I am not making myself or my hubby a hero. The hero in this story spent 10 hours on the operating table today enduring what no woman should have to endure. I was, however, simply and profoundly reminded how effortless our decisions and actions are when it comes to those we love unconditionally.

Interestingly, our anger, resentment and judgment are often as effortless. We fly off the handle, over react, judge and criticize without a second thought, and we feel “justified” while unleashing our wrath. The tougher challenge for us human is transferring the same type of thoughtless, selfless love we so readily bestow on our loved ones to those who are unknown to us—the strangers we encounter who we judge instantaneously by the clothes they wear, the way they look, their social class, the neighborhood they live in or some other superficial quality like their culture, race, or religions. When we transfer anger and judgment instead of love and acceptance, we lower the energy vibration around us. What we all really want is to be loved.
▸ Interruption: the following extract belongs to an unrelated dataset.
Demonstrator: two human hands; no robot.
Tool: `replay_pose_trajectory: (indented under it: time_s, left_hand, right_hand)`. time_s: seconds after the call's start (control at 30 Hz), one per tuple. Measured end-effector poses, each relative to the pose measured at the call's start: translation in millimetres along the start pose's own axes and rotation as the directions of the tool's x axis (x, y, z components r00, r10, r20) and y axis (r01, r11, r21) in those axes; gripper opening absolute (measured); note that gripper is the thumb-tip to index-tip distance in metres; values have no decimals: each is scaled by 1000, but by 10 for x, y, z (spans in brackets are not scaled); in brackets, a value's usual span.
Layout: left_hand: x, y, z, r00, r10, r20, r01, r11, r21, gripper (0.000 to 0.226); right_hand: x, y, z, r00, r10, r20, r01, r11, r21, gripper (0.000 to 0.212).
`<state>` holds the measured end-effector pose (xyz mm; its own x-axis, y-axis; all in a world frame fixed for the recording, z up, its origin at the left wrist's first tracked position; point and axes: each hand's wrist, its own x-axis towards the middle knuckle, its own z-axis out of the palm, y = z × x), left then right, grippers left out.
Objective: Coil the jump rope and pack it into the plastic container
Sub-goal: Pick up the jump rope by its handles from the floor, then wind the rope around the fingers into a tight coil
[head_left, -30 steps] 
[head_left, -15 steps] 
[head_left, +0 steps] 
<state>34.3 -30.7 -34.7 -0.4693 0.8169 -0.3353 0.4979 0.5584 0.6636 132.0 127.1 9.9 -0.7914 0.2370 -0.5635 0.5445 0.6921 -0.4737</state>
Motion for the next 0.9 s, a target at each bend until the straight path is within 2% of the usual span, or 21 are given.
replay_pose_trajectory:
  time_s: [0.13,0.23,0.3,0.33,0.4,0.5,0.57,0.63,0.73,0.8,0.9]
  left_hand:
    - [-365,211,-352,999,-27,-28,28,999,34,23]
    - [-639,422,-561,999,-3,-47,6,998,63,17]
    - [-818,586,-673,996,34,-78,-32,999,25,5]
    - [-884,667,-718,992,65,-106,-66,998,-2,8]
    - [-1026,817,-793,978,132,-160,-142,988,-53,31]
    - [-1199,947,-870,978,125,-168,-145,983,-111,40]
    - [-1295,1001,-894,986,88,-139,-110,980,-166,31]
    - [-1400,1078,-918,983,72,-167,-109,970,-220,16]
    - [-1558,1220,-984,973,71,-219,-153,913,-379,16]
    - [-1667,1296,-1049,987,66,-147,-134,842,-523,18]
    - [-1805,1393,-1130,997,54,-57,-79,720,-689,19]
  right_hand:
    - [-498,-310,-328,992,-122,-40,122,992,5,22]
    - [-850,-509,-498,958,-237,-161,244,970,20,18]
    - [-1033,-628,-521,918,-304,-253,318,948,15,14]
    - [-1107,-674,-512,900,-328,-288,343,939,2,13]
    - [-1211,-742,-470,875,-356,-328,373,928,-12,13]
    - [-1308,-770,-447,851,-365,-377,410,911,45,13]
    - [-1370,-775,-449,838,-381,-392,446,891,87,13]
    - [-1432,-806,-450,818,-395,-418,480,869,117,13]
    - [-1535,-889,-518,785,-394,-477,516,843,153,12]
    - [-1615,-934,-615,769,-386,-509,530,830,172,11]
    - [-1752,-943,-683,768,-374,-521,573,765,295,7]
Tonight, I was fortunate to have a few hours alone with my son to watch one of his favorite movies, Wall E. I highly recommend it. The main character, Wall-e, is a lonely robot left on an earth that has been abandoned by humans. Wall-e has a directive, to collect and compact junk into junk bricks which are used to build things on this forsaken planet formerly known as Earth.

As he moves through his daily routine, completely and utterly alone, he saves a few treasures from the trash for his own use and enjoyment. Interestingly, his favorite items are a video tape of the musical, Hello Dolly, and a single green seedling of a plant which he keeps in a boot. As far as we can tell, it’s the only plant left on earth and he nurtures it carefully. Every so often, he pauses from the routine of his day to be inspired as the stars of the musical sing his favorite lines from the theme song, “all we want is to be loved our whole life long”.

I don’t know how to solve this love problem. It is epidemic. I just know that one conscious move in a positive direction per day by each human being on this planet will add up to a big difference over time.

So, take inventory. If you are lucky enough to have a few priceless friends and loved ones in your life, surprise them with an outreach of your most heartfelt appreciation and gratitude. And then take it one step farther.

In every situation, with every person you meet, look for the “one green thing” to appreciate and nuture, and together, we can watch the world grow in unconditional love.